As in other aspects of film-making, Chanda (1962), the first Urdu movie to be produced in what was then East Pakistan, brought a whiff of fresh air. Among the most notable aspects of this change was its music. The songs were largely based on Bengali folk music. The one voice which took the lead over other singers was that of Ferdausi Begum (known as Ferdausi Rahman after her marriage to Rezaur Rahman).
In the years that followed we heard several other singers, such as Anjuman Ara, Shahnaz Begum, Fareeda Yasmin and Sabeena Yasmin, each talented in their own way, but it was Ferdausi who dominated the scene because of her sheer versatility.
After Chanda came Talash, Preet Na Jane Reet, Chakori, Paise, Caravan, Bandhan, Sangam and Mala, to name a few, and Ferdausi excelled in all forms of music from folk tunes like Bhawaya and Bhatiali to ghazals — arguably the most memorable being Suroor Barabankvi’s ‘Ye arzoo jawan jawan’ from Kajal. While on ghazals, no poetry-cum-music buff can forget her rendition of Faiz’s immortal ‘Rang pairahan khushboo’, the cover version of which was recorded a few years later by no less a singer than Iqbal Bano.
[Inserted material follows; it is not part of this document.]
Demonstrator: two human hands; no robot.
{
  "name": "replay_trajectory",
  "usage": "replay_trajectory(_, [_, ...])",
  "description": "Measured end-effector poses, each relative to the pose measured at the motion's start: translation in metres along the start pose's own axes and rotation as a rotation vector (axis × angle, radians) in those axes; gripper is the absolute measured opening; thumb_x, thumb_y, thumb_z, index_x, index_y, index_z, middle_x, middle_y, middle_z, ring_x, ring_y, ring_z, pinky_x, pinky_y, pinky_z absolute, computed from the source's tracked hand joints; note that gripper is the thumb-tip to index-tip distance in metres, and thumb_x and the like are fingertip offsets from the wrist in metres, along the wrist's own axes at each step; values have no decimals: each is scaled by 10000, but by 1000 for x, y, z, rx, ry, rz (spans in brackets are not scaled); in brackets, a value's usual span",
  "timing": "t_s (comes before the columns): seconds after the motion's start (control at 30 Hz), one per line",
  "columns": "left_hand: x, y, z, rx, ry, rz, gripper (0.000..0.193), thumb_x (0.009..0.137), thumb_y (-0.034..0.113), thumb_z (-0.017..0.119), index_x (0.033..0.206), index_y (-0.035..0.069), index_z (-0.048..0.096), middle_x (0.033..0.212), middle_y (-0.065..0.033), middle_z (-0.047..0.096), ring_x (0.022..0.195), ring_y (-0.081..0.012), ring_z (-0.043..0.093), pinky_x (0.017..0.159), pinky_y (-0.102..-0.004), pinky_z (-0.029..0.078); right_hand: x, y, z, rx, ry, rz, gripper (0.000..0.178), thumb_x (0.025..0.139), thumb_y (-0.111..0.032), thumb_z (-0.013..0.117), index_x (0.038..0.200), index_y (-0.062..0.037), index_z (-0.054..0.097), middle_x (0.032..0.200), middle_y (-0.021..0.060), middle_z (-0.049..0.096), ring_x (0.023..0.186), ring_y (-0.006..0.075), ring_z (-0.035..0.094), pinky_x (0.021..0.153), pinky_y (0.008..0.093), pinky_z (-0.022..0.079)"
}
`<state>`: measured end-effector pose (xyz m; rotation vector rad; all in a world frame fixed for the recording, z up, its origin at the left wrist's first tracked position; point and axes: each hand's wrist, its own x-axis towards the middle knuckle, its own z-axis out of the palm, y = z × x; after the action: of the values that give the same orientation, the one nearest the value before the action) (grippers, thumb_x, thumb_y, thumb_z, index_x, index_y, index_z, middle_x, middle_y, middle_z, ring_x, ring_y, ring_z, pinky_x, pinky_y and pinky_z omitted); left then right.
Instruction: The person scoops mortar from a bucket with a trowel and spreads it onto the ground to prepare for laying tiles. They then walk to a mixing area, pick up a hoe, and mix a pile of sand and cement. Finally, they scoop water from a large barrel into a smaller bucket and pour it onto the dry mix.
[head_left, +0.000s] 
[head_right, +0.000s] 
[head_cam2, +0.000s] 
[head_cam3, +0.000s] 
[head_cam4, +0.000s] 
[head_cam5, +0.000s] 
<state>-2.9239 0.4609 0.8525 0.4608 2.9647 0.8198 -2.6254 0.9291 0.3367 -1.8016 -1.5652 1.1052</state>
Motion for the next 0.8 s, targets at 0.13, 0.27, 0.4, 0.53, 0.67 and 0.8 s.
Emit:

Ferdausi once came to Karachi to record a duet, composed by Nisar Bazmi, with a new singer Nazeer Baig for Sehra. But as bad luck would have it, the film never went into production and the song was lost to posterity. She later helped the young singer in getting a couple of singing assignments in Dhaka and, as fate would have it, led him to become an actor of repute in both wings of the country. The man then began to answer to the name of Nadeem.
When PTV began its transmission in Dhaka on December 25, 1964, Ferdausi sang a live number, and from the following day she produced and directed a weekly music programme for kids. Eisha Gauon Shikhi, as the programme was titled, has been a regular TV show for the last 52 years. It inspired the creation of Padma Ki Mauj, which was jointly hosted by singer Nahid Niazi and her Bengali husband Moslehuddin in Lahore until the couple settled down in the UK in 1971.
Ferdausi came to what was left of Pakistan twice with cultural delegations, once sometime in the late 1980s (she doesn’t remember the year), and next in 1991 when she led the group. On both occasions she gave doses of her mellifluous voice. Thanks to YouTube you can have a glimpse of that.
One may like to recall that she did her fellowship from the Trinity College of Music in London in 1963 and in 1965, and when she was merely 24 years old, she was awarded the prestigious Pride of Performance Award.
To say that with the secession of the country’s eastern wing we lost a singer who had enthralled music buffs of West Pakistan for at least seven years is to state the very obvious. —AN.